Throughout the month of November in 1944, my dad's repair ship, USS Hector, continued its extensive repair work on USS Houston for combat damage received earlier in October. So far the work had been hampered by bad weather, the most serious of which was a typhoon that hit the area from November 6th to the 8th.
Back on the repair job early on today's date in 1944, Hector's crew heard a huge explosion and saw fire and billowing black smoke from another ship anchored in the lagoon. It was the fleet oiler, USS Mississinewa, just attacked by a human torpedo, a Japanese suicide mini-submarine called a "Kaiten."
Earlier that morning 2 enemy tender submarines near Ulithi, I-36 an I-47, launched 4 mini-subs toward the anchored fleet.* After the attack on the Mississinewa, U.S. destroyers began dropping depth charges throughout the anchorage. The Case rammed 1 in the early morning hours. At 6:25 the cruiser Mobile reported that a torpedo had passed under its bow. The destroyer escorts Rall, Halloran, and Weaver attacked and sank a mini-sub.
The Hector's Log reported that it was in "Condition One" from the time of the attack until after 2 PM. The crew manned its guns, and boats were launched to patrol the water around the vessels. No contact was made, but sailors witnessed 2 underwater explosions in the atoll, which indicated the presence of additional torpedoes.

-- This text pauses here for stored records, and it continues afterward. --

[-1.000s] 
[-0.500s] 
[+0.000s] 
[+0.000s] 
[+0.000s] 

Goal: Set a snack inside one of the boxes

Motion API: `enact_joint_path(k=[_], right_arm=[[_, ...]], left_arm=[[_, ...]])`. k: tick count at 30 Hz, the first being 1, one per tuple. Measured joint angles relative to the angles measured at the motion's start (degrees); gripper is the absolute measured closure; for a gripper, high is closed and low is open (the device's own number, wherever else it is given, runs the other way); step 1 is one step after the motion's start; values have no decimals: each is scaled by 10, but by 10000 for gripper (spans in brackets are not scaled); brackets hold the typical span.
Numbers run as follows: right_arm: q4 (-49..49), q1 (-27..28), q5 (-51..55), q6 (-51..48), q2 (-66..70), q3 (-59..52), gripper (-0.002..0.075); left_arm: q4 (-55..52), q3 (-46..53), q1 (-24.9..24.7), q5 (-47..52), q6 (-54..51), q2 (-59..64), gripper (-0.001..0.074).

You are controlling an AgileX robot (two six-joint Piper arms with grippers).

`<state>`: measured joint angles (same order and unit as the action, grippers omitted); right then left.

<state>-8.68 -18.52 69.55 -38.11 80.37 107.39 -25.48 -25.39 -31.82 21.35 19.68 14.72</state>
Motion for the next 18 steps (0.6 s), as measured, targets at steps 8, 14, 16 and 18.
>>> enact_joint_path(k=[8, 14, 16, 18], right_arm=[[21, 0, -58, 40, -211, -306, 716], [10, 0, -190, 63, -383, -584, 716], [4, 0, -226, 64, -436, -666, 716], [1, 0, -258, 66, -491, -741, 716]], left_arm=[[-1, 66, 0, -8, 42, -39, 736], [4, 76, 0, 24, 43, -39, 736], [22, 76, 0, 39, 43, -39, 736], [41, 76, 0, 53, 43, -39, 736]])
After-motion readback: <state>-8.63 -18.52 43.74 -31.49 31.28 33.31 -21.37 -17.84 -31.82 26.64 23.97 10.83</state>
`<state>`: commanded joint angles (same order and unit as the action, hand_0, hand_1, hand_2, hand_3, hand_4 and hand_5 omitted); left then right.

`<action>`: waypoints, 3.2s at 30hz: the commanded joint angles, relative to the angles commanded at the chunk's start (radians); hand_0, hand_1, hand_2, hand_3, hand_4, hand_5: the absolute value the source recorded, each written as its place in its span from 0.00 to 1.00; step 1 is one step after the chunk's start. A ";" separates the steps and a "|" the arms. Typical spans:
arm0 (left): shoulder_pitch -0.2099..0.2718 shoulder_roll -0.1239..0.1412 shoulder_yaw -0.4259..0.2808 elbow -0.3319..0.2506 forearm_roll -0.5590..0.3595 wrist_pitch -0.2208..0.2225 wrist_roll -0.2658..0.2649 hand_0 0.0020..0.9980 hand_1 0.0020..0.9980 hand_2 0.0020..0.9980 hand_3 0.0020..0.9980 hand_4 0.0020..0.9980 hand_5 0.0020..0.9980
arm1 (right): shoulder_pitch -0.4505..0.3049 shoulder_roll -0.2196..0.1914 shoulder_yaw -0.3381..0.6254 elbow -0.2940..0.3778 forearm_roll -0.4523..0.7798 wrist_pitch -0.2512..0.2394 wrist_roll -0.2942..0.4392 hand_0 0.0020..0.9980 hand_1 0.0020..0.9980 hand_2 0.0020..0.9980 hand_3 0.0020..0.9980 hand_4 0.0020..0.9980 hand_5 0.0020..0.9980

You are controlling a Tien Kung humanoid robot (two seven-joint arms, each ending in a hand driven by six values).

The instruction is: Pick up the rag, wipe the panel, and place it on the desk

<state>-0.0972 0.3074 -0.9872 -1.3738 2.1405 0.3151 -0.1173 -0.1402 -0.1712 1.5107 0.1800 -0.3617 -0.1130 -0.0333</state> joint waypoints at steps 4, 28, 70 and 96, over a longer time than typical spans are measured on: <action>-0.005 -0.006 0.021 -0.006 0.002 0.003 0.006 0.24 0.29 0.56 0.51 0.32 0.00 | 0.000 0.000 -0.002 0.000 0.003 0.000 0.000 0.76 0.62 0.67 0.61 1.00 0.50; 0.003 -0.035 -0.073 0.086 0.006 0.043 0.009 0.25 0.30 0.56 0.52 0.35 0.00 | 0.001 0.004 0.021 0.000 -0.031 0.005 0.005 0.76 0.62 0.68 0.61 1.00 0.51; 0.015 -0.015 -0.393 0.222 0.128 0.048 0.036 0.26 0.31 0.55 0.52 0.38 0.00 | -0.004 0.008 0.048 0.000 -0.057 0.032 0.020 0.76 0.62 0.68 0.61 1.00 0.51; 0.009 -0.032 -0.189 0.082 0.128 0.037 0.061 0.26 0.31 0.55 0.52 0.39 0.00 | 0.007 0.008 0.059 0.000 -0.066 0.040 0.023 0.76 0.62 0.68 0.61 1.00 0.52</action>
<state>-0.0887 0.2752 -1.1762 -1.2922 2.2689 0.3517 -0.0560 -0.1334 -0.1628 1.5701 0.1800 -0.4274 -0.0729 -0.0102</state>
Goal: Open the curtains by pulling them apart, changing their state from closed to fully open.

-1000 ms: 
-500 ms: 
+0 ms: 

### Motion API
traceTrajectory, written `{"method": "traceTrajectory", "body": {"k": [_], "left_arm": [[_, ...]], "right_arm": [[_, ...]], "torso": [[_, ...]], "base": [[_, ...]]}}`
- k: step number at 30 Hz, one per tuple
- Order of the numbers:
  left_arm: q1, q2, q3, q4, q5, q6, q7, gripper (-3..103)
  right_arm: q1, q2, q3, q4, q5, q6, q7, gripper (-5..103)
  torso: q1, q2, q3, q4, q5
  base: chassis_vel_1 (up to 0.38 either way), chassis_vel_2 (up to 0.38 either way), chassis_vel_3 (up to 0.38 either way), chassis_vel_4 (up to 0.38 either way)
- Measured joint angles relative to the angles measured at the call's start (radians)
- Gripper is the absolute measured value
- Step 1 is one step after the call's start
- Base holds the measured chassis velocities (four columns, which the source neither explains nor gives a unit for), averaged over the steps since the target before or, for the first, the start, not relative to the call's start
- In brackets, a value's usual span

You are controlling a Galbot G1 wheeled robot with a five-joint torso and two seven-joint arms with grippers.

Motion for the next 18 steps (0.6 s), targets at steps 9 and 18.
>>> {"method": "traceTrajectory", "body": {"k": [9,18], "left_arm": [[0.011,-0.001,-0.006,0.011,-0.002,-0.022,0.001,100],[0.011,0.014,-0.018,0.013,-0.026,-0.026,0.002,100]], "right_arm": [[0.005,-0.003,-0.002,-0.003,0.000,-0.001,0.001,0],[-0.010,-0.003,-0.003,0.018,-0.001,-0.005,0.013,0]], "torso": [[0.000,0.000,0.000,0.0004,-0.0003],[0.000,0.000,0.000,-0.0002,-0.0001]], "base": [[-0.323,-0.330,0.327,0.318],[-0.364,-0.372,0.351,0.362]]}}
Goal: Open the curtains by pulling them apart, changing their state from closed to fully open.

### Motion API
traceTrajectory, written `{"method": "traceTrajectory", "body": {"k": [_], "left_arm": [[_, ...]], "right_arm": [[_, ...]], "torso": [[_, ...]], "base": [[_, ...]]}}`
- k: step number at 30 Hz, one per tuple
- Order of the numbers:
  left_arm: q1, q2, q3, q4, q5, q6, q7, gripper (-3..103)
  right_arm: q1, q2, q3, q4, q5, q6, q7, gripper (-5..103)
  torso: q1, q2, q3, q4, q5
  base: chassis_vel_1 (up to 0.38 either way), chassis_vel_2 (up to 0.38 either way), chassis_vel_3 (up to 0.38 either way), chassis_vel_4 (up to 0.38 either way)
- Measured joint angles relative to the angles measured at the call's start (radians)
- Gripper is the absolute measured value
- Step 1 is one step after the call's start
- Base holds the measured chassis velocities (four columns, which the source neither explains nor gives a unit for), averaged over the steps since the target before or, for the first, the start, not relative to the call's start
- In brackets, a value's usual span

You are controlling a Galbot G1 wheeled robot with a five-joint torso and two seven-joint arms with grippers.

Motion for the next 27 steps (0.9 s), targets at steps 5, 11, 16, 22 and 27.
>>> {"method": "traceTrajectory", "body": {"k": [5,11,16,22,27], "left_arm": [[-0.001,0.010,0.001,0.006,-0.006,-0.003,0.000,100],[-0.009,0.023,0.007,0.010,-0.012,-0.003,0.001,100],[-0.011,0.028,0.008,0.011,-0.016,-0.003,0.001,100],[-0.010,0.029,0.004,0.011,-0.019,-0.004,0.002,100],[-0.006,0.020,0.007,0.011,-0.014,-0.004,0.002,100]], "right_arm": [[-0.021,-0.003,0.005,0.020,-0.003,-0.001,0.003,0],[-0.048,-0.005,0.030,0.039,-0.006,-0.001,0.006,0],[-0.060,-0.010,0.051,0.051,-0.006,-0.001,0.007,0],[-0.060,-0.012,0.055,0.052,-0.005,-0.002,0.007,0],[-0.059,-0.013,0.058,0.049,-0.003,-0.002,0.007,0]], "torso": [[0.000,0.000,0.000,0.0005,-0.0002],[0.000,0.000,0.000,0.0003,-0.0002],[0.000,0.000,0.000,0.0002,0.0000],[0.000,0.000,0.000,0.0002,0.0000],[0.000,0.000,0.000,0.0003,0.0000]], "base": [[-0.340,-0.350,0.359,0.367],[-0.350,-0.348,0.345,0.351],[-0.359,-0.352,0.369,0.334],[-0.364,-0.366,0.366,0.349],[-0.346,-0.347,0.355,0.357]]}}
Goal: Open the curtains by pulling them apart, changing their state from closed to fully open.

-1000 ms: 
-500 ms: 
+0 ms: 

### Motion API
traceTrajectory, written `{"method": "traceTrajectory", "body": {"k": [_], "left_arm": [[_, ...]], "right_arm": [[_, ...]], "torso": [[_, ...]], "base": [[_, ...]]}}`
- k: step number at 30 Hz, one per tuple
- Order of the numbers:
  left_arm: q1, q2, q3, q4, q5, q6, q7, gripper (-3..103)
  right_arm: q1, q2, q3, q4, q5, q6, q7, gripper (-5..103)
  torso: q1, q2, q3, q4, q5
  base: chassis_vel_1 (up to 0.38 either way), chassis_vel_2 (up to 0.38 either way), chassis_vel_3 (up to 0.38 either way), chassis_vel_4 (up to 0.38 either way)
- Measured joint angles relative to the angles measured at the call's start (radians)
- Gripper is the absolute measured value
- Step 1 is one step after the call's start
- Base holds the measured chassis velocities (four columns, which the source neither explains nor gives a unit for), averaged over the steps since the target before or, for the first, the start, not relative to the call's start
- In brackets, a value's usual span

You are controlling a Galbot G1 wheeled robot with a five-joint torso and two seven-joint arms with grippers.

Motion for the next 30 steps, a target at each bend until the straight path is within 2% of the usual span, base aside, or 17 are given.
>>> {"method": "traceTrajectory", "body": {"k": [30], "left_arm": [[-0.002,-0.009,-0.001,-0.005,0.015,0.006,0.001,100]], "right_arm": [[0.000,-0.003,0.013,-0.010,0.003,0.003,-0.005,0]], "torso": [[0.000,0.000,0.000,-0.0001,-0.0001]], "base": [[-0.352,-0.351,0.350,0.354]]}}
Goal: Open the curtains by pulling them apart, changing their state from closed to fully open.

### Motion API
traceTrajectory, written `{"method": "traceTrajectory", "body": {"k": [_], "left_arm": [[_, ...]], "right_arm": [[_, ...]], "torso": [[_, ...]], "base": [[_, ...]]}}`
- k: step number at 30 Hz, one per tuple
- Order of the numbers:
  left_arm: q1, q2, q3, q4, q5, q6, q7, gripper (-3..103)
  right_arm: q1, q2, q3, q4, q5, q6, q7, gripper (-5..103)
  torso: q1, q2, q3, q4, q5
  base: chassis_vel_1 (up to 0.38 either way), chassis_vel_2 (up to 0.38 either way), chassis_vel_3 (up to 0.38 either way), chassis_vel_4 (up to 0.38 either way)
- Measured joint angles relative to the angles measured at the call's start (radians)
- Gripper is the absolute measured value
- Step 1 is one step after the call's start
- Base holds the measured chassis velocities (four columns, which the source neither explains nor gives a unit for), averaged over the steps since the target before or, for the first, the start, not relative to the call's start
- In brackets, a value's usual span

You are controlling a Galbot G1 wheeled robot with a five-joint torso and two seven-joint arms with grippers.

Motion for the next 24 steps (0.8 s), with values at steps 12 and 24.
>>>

|The sinking Mississinewa, November 20, 1944|
She was the first ever victim of a Japanese human torpedo attack.
Source: National Archives
The explosion on the Mississinewa had ignited thousands of gallons of diesel and aviation fuel. Flames spread forward to the magazine, which caused a heavier explosion than the first. Nearby ships sent boats to rescue many of the men who escaped into the flaming waters, but after burning for several hours, the ship rolled over and sank to the bottom of the lagoon, taking 60 crewmen with her to her grave.
|Kaiten Type 1|
Source: Wikimedia Commons
Five of these suicide torpedoes were launched on Ulithi that morning from 2 subs lurking outside the lagoon. The I-47 launched her Kaitens, but none was successful in hitting a target. Three of the manned torpedoes on I-36 were unable to launch due to mechanical problems, but the remaining one successfully struck the Mississinewa with catastrophic results. This won't be the last time that the I-36 will launch a similar attack on Ulithi.